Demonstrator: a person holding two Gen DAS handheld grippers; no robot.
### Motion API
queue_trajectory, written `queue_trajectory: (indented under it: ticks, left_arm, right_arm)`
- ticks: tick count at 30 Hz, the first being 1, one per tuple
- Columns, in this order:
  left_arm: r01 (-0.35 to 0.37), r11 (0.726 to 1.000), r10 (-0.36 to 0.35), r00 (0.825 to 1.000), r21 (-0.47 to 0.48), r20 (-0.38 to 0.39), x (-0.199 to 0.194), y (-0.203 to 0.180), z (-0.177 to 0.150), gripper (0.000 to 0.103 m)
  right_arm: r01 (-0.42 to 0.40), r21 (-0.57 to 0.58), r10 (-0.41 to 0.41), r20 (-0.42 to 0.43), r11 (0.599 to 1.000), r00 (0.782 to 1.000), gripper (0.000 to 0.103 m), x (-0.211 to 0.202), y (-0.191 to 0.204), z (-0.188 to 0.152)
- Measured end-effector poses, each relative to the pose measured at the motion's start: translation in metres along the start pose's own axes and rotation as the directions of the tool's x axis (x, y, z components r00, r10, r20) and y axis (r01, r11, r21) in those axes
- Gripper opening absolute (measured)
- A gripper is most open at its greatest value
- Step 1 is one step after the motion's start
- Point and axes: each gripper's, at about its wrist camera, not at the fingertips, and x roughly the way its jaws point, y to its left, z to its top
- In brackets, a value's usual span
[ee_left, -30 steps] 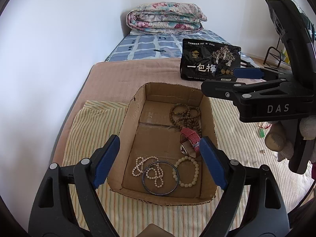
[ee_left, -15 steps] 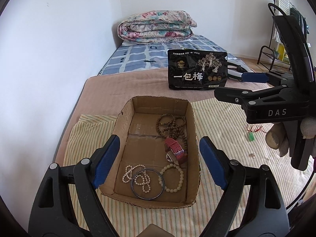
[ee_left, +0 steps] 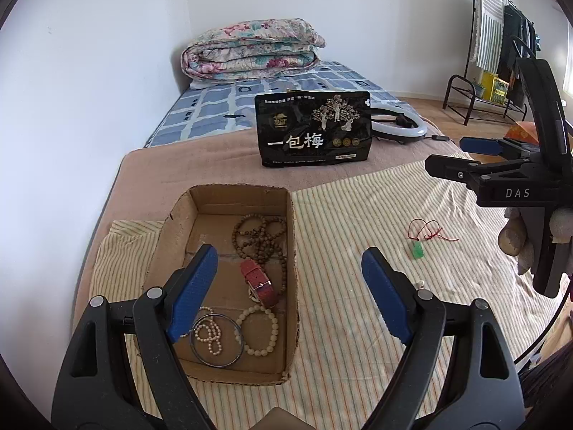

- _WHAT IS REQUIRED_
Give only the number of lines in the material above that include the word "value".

- _TASK RESULT_
2